- **DIRECTIONS**: Take each line of the data that contains the string "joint" and copy it.

(Collected data entries)
++++

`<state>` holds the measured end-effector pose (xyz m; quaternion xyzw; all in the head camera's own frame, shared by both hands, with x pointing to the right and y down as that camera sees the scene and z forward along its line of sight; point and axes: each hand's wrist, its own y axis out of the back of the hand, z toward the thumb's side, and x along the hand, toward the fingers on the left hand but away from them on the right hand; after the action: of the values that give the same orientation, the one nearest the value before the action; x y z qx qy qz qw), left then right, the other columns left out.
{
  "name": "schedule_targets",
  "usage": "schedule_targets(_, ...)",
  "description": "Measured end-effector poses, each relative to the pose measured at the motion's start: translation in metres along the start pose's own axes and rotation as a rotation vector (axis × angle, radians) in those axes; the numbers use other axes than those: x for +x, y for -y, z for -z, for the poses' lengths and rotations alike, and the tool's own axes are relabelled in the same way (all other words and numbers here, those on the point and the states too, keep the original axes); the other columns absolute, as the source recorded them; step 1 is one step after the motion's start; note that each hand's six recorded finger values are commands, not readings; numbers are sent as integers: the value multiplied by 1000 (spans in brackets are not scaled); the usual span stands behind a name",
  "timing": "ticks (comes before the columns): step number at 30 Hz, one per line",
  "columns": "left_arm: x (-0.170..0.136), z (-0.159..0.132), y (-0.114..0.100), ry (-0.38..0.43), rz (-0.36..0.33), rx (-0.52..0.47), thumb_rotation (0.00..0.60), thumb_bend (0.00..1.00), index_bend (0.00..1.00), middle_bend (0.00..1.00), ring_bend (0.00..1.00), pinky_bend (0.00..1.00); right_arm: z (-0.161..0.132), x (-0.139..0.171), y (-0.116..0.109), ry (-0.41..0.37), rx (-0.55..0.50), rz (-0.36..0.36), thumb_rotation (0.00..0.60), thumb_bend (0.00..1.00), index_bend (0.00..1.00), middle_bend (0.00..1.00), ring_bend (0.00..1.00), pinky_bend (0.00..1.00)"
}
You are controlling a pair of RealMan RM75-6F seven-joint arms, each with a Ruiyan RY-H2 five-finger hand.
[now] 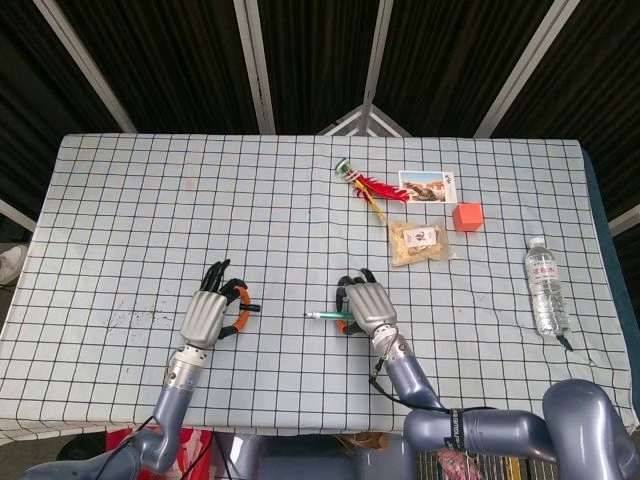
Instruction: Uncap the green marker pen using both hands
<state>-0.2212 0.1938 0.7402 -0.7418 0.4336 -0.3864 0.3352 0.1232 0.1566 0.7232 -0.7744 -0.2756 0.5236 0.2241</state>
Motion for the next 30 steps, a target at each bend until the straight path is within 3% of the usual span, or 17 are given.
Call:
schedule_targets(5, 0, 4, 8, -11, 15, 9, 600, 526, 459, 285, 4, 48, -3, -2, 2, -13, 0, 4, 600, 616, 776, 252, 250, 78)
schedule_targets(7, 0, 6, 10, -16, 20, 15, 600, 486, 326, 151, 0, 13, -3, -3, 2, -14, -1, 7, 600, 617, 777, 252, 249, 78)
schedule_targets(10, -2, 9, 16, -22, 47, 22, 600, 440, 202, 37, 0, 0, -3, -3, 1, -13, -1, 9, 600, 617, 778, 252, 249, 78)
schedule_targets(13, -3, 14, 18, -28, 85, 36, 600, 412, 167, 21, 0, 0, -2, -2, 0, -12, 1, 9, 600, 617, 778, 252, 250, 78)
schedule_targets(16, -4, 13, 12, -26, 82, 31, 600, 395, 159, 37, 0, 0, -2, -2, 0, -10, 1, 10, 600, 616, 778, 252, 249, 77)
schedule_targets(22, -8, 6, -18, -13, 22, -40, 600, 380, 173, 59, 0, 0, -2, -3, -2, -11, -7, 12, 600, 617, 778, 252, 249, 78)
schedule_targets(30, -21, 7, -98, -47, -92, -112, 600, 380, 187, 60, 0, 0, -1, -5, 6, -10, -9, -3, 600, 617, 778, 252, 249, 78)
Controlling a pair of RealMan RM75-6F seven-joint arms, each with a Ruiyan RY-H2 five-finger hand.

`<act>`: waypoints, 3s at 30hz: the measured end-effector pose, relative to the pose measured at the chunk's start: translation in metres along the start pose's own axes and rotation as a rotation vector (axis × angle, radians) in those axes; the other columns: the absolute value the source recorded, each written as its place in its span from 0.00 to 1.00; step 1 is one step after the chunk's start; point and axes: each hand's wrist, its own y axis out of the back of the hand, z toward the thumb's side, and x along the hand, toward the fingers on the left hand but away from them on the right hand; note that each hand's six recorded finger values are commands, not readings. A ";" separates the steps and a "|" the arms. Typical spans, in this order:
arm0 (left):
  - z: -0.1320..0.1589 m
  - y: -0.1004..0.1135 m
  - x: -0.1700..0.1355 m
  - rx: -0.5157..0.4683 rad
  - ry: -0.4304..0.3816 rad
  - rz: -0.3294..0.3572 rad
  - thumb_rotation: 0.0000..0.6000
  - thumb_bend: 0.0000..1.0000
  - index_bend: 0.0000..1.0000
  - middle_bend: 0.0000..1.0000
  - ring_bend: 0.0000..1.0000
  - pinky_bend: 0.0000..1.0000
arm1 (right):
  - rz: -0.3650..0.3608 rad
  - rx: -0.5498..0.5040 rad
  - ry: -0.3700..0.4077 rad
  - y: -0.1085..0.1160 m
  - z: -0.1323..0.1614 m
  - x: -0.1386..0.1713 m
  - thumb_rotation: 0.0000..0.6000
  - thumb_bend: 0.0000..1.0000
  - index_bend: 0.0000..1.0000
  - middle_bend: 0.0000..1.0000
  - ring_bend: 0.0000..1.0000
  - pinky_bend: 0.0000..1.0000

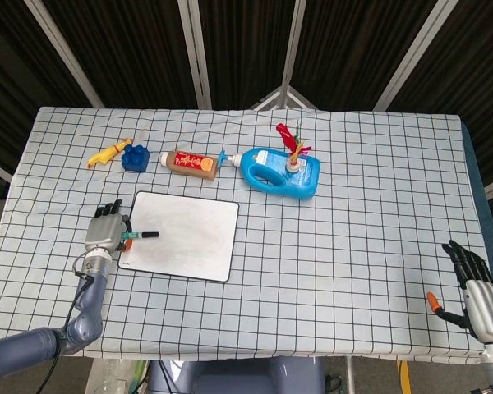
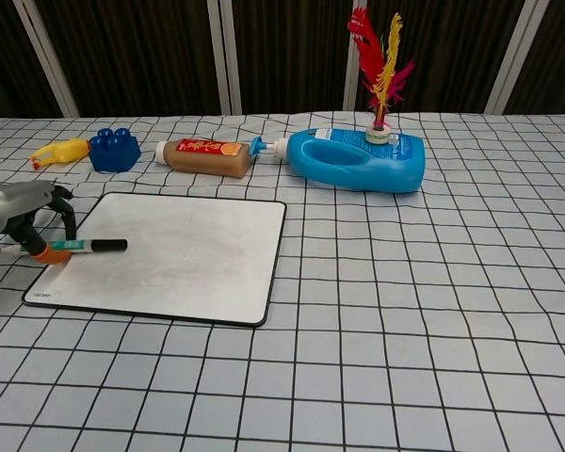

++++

- **RESPONSE**:
You are controlling a pair of RealMan RM75-6F seven-joint arms, each with a Ruiyan RY-H2 five-finger hand.
Controlling a pair of RealMan RM75-6F seven-joint arms, each with a Ruiyan RY-H2 five-finger hand.

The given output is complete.